NEW YORK (CNN/Money) -
Hewlett-Packard CEO Carly Fiorina said Tuesday the company had seriously considered breaking up on three separate occasions but each time decided against it.
An HP spokesman said Fiorina made the remarks during the company's analyst meeting in Boston. Fiorina did not give a time frame on when the discussions took place, the spokesman said, adding that the company has no current plans to revisit the talks.
Fiorina's remarks did little for the stock Tuesday. Shares of HP (Research), a Dow component, edged lower in afternoon trading.
Several analysts have called for HP to break up into two companies following its merger with Compaq in 2002.

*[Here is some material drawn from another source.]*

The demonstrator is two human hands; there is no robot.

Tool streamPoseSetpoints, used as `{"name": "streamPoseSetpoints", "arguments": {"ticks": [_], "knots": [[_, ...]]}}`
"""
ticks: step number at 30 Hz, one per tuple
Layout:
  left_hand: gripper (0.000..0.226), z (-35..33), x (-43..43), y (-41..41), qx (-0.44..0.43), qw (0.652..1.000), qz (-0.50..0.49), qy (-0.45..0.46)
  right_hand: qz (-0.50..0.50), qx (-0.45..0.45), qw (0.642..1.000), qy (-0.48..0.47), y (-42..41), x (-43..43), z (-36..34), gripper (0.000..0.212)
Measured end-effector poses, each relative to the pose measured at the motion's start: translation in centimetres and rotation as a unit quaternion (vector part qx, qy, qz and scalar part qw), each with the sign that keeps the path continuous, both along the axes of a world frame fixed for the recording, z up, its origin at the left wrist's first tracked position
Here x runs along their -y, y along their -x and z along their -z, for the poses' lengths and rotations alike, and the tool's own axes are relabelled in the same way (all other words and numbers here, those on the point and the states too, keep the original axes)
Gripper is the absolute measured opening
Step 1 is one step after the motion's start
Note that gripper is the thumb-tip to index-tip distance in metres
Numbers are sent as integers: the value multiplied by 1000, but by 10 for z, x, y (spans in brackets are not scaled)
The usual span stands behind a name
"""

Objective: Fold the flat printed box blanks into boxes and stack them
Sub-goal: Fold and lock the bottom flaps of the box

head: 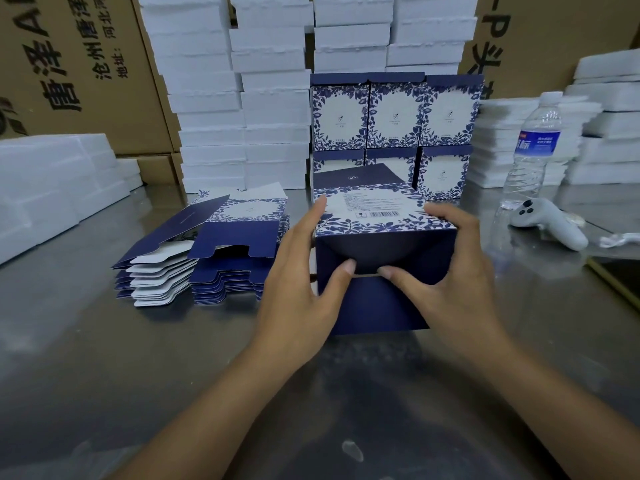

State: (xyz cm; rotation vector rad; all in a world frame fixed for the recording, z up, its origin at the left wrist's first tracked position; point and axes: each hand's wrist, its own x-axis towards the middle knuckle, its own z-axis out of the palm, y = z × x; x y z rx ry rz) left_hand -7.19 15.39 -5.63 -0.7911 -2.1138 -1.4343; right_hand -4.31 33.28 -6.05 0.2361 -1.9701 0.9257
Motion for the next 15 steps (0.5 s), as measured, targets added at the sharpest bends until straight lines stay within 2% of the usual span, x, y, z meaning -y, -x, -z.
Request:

Most recently, Merrill Lynch analyst Steve Milunovich suggested in a report in June that HP should either spin off its lucrative printing and imaging business into a separate company or split HP into two firms, one focusing on consumers and the other on corporations.
The HP break-up news comes as one of HP's top competitors, IBM, is looking to scale back in the PC business. According to published reports, IBM is seeking to sell the majority of its PC division to Chinese PC maker Lenovo Group.
HP, like IBM, has struggled in recent years to make a profit from selling PCs due to intense competition from industry leader Dell and other suppliers.
Dell and HP have been fighting for the top spot in global PC market share since HP completed its merger with Compaq. But Dell has been far more profitable in the PC business.
But HP still makes the vast majority of its money from its cash cow printing business and has also made inroads in more profitable tech services of late. So some analysts have expressed hope that HP would focus more on these divisions.
HP has also been trying to sell more storage devices, servers and software to large corporate customers and the company has cited some improvement in its so-called enterprise business lately. Fiorina said during the company's fiscal fourth quarter conference call last month that the business was strengthening heading into the end of the year.
As such, calls for a break-up of the company have died down a bit lately. Since HP posted better-than-expected fourth quarter results in November, the stock is up nearly 10 percent.